C’est à ce sujet que nous voulons vous dire, Monsieur le Président, nos préoccupations.
La précarité est de plus en plus forte dans notre société. La vie est difficile et l’avenir incertain pour un nombre croissant de nos concitoyens. Les inégalités sont fortes entre les personnes comme entre les territoires. Dans ce contexte, les services publics et leurs fonctionnaires doivent, mieux encore, être ce pôle de stabilité où chacun voit ses droits garantis en permanence.
Comment la Fonction publique peut-elle contribuer à ce que l’égalité soit plus concrètement vécue par nos concitoyens ? Comment peut-elle renforcer la cohésion sociale sur tout le territoire ? Comment élever la qualité du service qu’elle rend à tous ?
A ces questions fondamentales qui touchent leur vie quotidienne, nos concitoyens, et parmi eux les fonctionnaires et agents publics, attendent des réponses. Nous ne les avons pas trouvées dans le discours sur la Fonction publique que vous avez prononcé à Nantes le 19 septembre. Au contraire, ce que vous y avez dit nous alerte.
En quoi la remise en cause d’un statut destiné à garantir l’intérêt général et l’égalité de traitement de tous les citoyens, indépendamment des aléas des majorités politiques, renforcera-t-il la cohésion sociale de notre pays ?
Quel autre résultat qu’une dégradation du service rendu au public peut produire la suppression de 180 000 emplois de fonctionnaires que vous avez promise sur les 5 ans de votre mandature ?

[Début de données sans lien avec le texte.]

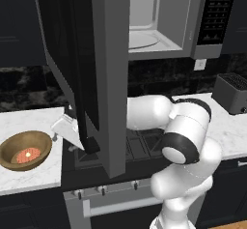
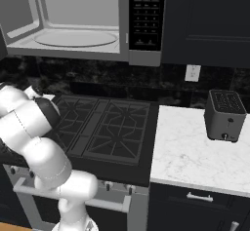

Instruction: Open the microwave, place the bowl with waffle inside the microwave, then close the microwave door and turn it on.

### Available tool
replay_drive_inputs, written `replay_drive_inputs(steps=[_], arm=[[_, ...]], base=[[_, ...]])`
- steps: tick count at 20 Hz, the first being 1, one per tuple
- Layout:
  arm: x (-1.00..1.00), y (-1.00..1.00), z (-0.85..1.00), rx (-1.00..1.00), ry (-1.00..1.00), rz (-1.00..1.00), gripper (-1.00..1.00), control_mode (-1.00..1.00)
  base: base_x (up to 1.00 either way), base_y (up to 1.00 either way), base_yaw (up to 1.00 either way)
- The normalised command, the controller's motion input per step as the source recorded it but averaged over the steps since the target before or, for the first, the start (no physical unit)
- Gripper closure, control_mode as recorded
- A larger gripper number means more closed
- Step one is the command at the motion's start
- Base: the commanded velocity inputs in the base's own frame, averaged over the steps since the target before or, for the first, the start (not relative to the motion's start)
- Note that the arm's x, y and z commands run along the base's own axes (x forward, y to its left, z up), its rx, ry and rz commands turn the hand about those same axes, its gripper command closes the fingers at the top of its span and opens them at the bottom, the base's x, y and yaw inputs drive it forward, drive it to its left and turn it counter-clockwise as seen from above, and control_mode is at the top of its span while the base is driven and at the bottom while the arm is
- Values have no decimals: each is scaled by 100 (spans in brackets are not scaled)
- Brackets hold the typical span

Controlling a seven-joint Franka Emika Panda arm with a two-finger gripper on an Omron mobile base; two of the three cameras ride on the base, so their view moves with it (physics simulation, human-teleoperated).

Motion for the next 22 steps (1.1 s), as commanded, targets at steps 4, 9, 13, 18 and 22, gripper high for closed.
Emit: replay_drive_inputs(steps=[4,9,13,18,22], arm=[[23,28,-23,0,-4,0,-100,-100],[30,13,-32,0,-1,0,-100,-100],[29,26,-30,0,-5,0,-100,-100],[28,31,-20,0,-3,0,-100,-100],[26,23,-25,0,0,0,-100,-100]], base=[[0,0,0],[0,0,0],[0,0,0],[0,0,0],[0,0,0]])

Vous avez annoncé une individualisation de la rémunération des fonctionnaires, mode utilisé pour les salariés du Privé, ainsi que l’embauche de contractuels eux aussi de droit privé en lieu et place de fonctionnaires. En quoi ces mesures produiront-elles autre chose que des logiques privées contraires à l’intérêt général que la Fonction publique doit défendre ?
En quoi l’affaiblissement d’un statut destiné à garantir l’égalité de traitement de tous les citoyens, indépendamment des aléas des majorités politiques, renforcera-t-il la cohésion sociale de notre pays ?

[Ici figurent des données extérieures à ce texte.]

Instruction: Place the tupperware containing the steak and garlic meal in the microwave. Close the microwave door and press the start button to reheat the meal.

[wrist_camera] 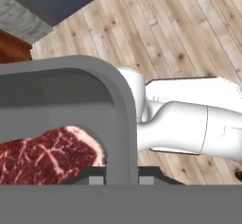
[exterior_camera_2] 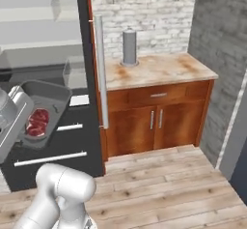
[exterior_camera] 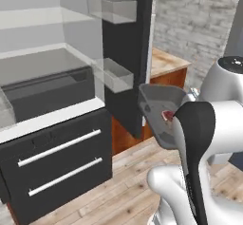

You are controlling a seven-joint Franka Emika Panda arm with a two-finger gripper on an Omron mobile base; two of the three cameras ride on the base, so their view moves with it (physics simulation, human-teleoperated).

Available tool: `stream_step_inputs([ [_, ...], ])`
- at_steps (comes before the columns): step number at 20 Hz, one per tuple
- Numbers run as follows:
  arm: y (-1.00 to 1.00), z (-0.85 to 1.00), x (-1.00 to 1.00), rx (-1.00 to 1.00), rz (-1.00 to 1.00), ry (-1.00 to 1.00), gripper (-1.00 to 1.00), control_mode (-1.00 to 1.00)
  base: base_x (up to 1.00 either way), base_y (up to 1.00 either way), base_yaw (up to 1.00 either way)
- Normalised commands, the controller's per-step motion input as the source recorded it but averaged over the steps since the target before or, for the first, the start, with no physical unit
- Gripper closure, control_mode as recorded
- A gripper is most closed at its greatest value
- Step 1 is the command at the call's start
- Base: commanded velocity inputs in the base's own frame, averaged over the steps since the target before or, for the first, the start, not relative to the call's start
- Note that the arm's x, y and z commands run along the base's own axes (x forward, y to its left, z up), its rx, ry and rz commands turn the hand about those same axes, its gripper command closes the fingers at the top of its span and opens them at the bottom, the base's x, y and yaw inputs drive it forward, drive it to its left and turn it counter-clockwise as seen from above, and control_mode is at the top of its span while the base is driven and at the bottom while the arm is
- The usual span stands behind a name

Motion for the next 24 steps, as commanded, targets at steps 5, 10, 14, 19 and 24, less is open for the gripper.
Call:
stream_step_inputs([
  [5, 0.00, 0.00, 0.00, 0.00, 0.00, 0.00, 1.00, 1.00, -0.07, 0.00, -0.77],
  [10, 0.00, 0.00, 0.00, 0.00, 0.00, 0.00, 1.00, 1.00, -0.05, 0.00, -0.84],
  [14, 0.00, 0.00, 0.00, 0.00, 0.00, 0.00, 1.00, 1.00, 0.00, 0.00, -0.87],
  [19, 0.00, 0.00, 0.00, 0.00, 0.00, 0.00, 1.00, 1.00, 0.00, 0.00, -0.88],
  [24, 0.00, 0.00, 0.00, 0.00, 0.00, 0.00, 1.00, 1.00, 0.00, 0.01, -0.87],
])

Ces options nous inquiètent, Monsieur le Président.
Oui, nous voulons une Fonction publique efficace. Oui, nous sommes prêts à ce qu’elle évolue pour mieux s’acquitter de sa tâche au compte de l’intérêt général afin de répondre aux besoins nouveaux des citoyens de notre pays.
Mais pour cela, nous voulons d’autres choix qui la confortent et motivent ceux qui la servent.
Nous vous prions d’agréer, Monsieur le Président de la République l’expression de notre haute considération.